WHAT IS NEEDED:
Pull each line containing "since" out of the listing below.

◆ ◆ ◆ ◆ ◆

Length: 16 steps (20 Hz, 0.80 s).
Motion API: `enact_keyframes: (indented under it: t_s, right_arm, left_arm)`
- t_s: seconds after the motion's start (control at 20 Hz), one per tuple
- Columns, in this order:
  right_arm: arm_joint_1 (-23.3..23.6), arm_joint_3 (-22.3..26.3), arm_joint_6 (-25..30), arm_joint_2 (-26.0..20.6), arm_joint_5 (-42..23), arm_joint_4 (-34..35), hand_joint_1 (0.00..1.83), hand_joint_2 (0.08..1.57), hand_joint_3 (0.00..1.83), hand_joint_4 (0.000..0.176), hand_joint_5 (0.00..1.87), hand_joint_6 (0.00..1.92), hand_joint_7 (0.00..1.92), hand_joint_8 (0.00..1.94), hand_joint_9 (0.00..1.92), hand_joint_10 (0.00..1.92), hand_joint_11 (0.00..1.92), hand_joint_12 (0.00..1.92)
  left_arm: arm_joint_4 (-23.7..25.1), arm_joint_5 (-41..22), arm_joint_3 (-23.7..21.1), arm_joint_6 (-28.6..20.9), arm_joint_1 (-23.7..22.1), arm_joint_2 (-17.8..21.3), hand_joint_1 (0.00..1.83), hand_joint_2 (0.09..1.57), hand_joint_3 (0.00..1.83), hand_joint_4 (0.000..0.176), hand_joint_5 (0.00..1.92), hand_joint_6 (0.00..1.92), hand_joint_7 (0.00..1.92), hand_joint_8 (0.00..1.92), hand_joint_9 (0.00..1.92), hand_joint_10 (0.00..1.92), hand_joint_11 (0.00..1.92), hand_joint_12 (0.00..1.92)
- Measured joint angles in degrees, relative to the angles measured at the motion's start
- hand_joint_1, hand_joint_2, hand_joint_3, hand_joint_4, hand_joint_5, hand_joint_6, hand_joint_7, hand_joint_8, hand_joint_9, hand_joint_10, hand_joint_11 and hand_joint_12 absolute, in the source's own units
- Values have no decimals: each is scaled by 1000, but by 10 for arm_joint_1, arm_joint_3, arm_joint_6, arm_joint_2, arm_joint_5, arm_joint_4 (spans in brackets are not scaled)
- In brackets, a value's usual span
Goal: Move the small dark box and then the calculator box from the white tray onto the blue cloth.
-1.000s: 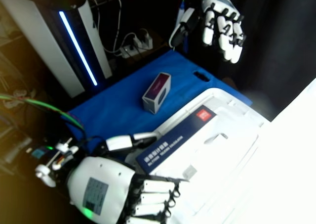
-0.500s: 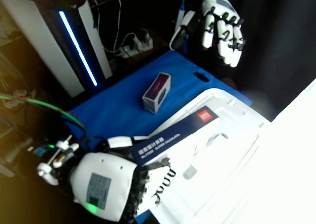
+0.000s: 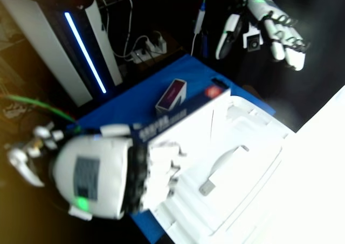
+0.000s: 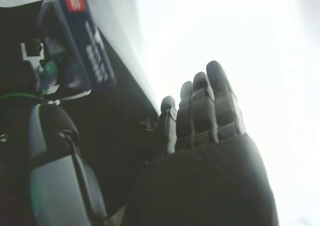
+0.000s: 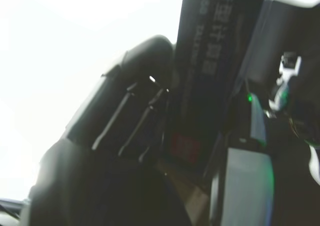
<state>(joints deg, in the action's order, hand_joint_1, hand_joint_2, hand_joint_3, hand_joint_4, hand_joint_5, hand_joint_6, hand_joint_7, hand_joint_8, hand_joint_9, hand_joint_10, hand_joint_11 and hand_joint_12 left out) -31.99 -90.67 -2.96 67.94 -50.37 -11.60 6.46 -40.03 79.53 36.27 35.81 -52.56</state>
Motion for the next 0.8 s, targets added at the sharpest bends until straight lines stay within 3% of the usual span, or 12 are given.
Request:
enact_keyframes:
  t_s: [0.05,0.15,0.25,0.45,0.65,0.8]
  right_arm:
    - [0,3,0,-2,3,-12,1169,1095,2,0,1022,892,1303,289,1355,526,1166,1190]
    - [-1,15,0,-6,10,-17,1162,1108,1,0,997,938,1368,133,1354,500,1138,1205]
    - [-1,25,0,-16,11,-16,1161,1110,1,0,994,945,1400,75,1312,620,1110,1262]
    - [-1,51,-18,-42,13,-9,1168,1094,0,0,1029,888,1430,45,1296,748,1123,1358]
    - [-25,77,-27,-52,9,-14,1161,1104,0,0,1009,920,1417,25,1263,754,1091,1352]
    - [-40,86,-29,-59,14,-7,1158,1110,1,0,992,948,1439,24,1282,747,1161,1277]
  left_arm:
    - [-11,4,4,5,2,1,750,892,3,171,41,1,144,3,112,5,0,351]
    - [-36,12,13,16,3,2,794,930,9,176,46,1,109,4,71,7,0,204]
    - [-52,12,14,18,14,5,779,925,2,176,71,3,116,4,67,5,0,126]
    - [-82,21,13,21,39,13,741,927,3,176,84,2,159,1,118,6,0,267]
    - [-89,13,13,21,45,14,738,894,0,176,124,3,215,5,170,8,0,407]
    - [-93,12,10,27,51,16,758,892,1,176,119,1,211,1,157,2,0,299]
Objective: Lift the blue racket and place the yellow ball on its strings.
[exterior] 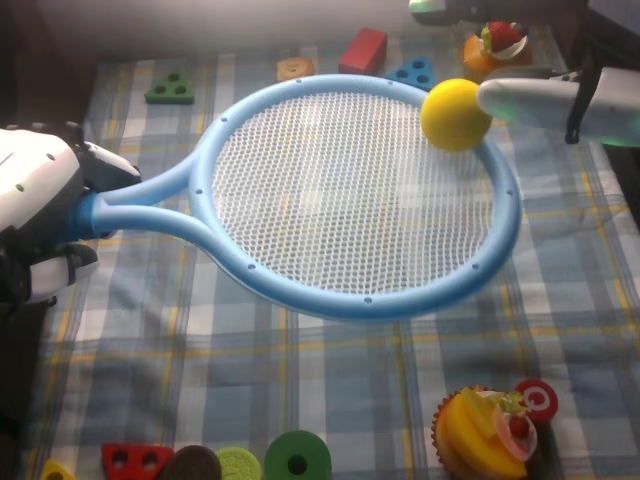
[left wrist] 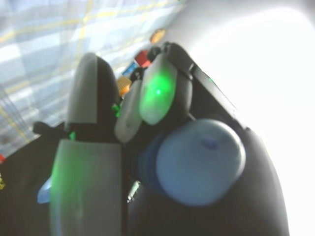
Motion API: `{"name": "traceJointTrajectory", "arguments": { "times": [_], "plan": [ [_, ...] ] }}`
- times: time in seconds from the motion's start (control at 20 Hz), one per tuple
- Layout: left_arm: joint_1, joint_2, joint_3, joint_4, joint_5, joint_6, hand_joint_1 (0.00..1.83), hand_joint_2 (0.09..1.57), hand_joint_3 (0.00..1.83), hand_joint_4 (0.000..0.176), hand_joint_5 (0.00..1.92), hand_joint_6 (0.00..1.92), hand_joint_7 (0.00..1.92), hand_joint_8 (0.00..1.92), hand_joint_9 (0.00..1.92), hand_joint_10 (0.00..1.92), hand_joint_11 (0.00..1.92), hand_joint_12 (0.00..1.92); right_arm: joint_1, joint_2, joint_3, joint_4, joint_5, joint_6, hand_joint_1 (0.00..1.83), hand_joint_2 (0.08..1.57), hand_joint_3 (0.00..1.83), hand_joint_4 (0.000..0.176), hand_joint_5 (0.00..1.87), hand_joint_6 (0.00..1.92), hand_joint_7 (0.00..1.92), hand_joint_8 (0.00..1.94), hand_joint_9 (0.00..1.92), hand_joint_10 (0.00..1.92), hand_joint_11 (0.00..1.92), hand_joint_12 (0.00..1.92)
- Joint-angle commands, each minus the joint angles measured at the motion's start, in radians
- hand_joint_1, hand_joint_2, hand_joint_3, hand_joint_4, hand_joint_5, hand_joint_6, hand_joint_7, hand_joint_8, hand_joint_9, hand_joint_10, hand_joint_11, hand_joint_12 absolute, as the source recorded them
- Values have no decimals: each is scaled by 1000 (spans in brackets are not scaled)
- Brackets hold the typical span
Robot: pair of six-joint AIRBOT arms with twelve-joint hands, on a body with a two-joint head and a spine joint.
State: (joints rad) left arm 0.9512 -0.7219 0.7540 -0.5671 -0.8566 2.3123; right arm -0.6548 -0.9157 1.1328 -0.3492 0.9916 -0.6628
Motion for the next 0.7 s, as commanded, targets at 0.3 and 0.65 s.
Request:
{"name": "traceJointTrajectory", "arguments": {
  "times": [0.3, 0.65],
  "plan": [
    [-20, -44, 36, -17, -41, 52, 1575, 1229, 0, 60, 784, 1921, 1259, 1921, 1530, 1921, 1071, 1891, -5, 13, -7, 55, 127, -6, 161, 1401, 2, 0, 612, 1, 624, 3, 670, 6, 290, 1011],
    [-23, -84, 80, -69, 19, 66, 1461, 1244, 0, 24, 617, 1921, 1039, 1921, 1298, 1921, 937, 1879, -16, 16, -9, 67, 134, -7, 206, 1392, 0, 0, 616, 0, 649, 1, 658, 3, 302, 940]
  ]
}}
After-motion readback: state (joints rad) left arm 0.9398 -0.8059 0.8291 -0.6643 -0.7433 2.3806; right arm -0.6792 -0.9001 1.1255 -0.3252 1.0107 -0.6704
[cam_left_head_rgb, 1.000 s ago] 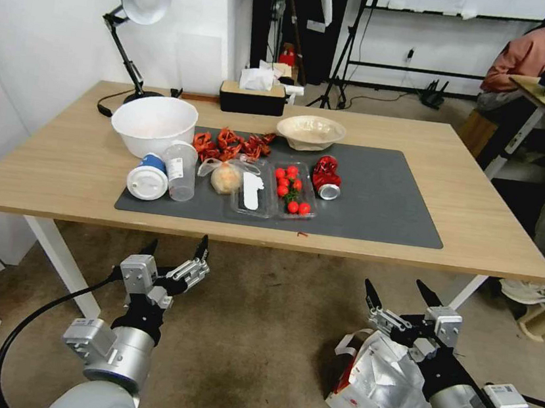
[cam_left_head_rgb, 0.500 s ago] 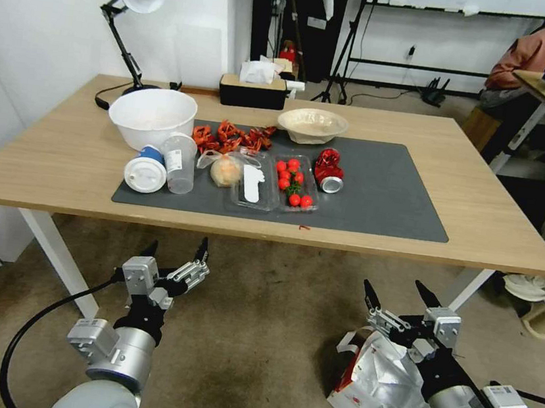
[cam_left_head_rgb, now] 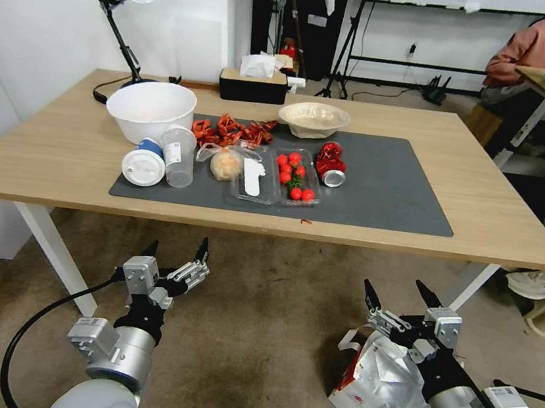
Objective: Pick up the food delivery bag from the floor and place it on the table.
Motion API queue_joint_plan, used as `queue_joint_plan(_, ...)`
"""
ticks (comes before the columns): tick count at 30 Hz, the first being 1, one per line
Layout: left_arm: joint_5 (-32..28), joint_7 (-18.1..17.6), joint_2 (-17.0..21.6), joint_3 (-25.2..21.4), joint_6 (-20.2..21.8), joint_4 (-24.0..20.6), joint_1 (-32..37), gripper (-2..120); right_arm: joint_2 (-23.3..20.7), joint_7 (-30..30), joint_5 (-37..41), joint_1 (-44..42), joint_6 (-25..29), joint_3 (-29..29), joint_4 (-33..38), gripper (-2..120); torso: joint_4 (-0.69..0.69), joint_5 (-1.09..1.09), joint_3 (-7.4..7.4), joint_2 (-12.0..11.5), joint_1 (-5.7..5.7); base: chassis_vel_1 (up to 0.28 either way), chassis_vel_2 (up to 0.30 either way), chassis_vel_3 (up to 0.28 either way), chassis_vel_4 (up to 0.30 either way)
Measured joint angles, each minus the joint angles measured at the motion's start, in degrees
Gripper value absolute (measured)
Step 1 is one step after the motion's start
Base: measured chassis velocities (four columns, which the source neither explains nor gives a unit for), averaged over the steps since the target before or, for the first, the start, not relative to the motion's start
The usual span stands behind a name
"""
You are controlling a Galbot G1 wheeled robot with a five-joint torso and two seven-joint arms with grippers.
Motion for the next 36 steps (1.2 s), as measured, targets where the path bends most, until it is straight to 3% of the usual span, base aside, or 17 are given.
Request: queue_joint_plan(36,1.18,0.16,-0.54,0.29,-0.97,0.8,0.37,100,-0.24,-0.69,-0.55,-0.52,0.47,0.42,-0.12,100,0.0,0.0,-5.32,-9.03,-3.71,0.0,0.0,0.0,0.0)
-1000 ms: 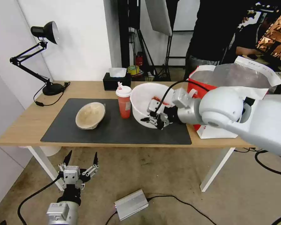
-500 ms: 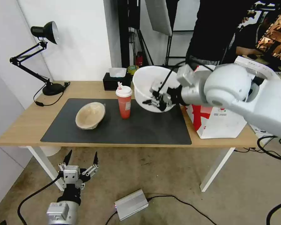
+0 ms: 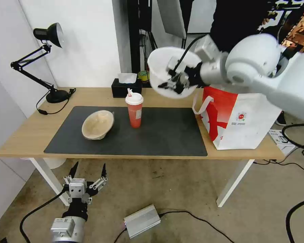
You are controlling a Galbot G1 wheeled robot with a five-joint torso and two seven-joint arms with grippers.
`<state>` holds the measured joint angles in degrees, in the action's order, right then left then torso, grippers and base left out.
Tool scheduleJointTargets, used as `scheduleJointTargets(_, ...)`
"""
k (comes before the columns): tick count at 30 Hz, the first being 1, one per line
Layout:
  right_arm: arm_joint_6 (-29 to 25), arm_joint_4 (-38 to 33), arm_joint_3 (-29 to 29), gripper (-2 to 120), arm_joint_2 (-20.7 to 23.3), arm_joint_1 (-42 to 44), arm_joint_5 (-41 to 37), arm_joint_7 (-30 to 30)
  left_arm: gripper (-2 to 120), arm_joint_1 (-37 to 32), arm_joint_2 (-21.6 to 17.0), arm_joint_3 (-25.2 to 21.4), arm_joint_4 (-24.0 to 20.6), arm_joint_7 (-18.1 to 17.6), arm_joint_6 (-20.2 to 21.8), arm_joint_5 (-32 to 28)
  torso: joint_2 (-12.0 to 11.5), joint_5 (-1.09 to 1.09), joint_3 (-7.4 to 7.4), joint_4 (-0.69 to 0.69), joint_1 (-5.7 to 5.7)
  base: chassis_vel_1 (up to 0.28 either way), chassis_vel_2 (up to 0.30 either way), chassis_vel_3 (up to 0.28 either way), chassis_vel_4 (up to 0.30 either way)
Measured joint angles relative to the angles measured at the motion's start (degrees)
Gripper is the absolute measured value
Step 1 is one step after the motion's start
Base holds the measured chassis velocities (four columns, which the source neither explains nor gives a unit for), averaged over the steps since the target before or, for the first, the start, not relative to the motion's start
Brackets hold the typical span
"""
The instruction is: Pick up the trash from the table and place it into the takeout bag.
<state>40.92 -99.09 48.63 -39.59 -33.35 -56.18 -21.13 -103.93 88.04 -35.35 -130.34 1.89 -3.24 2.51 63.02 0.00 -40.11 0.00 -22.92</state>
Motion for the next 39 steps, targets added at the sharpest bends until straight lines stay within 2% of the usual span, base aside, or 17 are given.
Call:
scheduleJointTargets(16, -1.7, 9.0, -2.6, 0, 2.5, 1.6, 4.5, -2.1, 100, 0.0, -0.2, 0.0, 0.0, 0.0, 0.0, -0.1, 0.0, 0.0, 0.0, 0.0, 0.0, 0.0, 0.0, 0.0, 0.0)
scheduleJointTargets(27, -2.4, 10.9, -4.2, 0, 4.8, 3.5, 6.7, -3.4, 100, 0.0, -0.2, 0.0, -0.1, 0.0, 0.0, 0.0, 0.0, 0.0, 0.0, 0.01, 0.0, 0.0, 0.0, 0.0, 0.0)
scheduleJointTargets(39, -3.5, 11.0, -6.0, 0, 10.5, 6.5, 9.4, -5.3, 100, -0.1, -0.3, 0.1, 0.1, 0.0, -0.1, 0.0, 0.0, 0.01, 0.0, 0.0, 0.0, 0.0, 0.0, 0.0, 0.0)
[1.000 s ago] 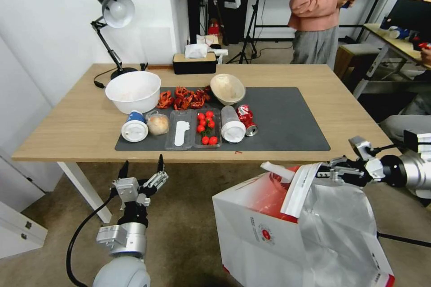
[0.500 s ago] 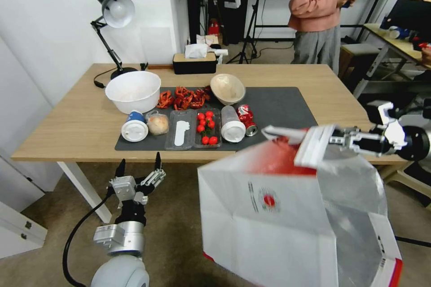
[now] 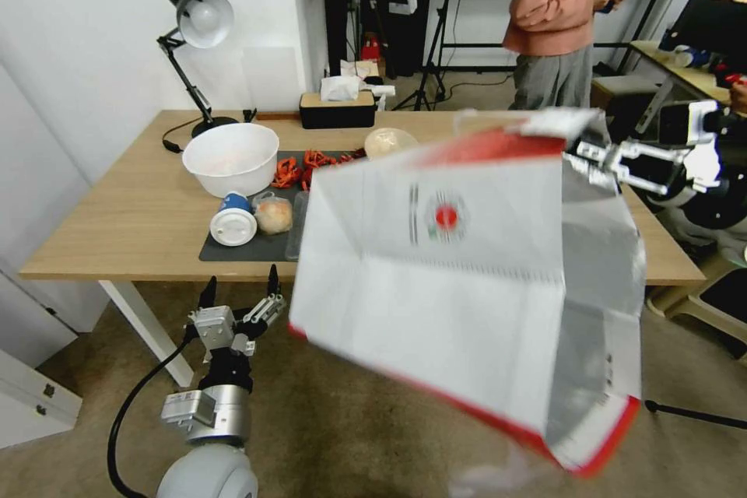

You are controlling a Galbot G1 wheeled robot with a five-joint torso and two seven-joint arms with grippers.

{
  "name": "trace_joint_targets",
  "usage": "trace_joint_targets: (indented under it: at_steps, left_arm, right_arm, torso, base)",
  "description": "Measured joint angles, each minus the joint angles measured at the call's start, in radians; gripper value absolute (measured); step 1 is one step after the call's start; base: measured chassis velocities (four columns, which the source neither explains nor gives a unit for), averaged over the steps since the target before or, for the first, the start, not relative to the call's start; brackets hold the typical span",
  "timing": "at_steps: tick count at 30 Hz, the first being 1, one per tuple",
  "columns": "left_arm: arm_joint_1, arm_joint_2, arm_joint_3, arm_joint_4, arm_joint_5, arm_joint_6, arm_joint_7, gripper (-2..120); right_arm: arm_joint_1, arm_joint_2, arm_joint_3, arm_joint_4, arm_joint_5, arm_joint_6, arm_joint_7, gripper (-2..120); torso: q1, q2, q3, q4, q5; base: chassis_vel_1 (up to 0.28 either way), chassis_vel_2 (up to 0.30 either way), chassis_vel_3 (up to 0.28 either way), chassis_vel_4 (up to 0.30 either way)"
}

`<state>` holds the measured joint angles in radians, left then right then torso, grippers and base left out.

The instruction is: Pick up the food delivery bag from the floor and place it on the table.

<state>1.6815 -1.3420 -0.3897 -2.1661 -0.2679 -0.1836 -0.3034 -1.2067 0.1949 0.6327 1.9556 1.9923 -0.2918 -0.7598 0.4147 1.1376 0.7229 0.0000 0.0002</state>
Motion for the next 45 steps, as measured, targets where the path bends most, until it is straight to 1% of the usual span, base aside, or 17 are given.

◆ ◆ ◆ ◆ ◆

ANSWER BOX:
Base: measured chassis velocities (four columns, which the source neither explains nor gives a unit for), averaged over the steps since the target before or, for the first, the start, not relative to the motion's start
Base holds the measured chassis velocities (four columns, which the source neither explains nor gives a unit for), averaged over the steps since the target before or, for the first, the start, not relative to the motion's start
  "description": "Measured joint angles, each minus the joint angles measured at the call's start, in radians; gripper value absolute (measured); step 1 is one step after the call's start; base: measured chassis velocities (four columns, which the source neither explains nor gives a unit for), averaged over the steps since the target before or, for the first, the start, not relative to the call's start; brackets hold the typical span",

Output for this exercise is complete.